配置清华源
pip config set global.index-url https://pypi.tuna.tsinghua.edu.cn/simple
pip install -U albumentations
安装不起的问题一般都是网络的问题, 开源地址:
GitHub - albumentations-team/albumentations: Fast image augmentation library and an easy-to-use wrapper around other libraries. Documentation: https://albumentations.ai/docs/ Paper about the library: https://www.mdpi.com/2078-2489/11/2/125
try:
f = [] # image files
for p in path if isinstance(path, list) else [path]:
p = Path(p) # os-agnostic
if p.is_dir(): # dir
f += glob.glob(str(p / '**' / '*.*'), recursive=True)
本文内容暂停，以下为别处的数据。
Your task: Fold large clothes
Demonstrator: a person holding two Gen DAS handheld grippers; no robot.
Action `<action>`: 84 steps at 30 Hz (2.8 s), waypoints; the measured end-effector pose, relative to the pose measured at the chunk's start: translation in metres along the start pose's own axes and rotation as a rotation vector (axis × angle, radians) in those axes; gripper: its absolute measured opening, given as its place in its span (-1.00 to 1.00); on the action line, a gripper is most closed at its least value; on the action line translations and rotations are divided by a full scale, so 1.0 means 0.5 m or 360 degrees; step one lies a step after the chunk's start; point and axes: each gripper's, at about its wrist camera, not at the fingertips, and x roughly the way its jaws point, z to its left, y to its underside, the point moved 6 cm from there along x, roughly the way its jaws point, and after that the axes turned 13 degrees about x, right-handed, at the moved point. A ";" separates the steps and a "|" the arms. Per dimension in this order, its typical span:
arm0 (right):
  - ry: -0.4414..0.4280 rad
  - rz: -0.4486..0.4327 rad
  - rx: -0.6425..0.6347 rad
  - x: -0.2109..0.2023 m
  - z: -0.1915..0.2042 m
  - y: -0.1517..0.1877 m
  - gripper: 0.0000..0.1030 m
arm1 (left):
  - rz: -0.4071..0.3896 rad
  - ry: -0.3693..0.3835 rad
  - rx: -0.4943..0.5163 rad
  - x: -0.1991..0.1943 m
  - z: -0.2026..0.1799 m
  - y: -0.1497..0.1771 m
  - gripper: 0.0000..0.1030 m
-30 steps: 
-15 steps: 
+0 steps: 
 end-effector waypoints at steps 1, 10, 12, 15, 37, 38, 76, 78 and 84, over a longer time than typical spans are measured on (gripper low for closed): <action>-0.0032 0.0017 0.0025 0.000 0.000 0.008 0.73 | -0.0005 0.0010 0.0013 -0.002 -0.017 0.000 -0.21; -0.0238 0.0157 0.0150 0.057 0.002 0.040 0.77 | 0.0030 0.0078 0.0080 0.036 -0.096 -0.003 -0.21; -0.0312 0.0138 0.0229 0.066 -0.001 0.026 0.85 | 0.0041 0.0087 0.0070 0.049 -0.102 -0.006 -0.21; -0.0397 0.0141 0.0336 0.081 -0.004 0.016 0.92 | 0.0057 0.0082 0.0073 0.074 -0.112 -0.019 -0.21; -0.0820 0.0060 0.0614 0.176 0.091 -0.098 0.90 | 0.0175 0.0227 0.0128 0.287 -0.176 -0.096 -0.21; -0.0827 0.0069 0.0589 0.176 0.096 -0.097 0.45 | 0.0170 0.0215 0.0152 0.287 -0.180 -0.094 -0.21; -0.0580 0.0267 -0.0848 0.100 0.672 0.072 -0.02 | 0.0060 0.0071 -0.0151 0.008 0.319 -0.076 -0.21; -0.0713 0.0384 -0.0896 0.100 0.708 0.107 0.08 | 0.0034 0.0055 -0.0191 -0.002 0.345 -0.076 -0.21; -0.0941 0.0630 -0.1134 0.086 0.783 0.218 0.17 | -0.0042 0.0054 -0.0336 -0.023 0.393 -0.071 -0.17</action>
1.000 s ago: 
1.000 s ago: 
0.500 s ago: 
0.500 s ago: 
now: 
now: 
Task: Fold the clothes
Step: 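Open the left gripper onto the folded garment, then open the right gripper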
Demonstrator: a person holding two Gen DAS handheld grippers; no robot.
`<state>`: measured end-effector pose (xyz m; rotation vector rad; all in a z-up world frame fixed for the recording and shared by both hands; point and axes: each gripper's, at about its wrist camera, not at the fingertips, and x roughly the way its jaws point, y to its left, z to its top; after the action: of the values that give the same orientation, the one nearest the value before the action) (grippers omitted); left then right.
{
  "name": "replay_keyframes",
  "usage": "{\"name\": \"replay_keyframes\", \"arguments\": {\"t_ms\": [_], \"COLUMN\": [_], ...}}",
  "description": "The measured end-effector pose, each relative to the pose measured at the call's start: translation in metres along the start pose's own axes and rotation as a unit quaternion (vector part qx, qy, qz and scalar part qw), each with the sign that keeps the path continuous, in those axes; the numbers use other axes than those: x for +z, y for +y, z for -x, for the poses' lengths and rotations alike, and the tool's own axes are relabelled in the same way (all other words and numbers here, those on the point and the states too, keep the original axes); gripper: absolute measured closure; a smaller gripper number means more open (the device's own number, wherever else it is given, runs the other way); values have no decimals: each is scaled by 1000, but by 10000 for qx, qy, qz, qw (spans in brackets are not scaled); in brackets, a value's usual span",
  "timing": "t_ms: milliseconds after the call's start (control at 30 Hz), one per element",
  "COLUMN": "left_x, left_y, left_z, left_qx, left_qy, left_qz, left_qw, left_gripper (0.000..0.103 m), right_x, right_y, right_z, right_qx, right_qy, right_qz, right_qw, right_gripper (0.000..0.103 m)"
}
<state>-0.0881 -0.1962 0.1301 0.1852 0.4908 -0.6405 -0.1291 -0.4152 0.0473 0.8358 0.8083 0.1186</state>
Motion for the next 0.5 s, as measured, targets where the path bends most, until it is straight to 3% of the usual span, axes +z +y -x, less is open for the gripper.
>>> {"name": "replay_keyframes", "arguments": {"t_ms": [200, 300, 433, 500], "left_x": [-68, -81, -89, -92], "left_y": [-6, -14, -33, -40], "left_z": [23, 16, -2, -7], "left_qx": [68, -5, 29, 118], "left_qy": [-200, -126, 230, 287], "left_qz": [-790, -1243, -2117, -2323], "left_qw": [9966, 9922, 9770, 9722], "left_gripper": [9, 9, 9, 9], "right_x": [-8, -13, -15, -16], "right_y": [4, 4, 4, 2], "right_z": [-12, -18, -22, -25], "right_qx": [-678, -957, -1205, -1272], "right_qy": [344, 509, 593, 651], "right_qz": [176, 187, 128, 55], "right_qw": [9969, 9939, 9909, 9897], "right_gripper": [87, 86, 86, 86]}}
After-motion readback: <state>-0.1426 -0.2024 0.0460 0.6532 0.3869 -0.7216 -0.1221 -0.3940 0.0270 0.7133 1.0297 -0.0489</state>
# f = list(p.rglob('*.*')) # pathlib
elif p.is_file(): # file
with open(p) as t:
t = t.read().strip().splitlines()
parent = str(p.parent) + os.sep
f += [x.replace('./', parent, 1) if x.startswith('./') else x for x in t] # to global path
# f += [p.parent / x.lstrip(os.sep) for x in t] # to global path (pathlib)
else:
raise FileNotFoundError(f'{prefix}{p} does not exist')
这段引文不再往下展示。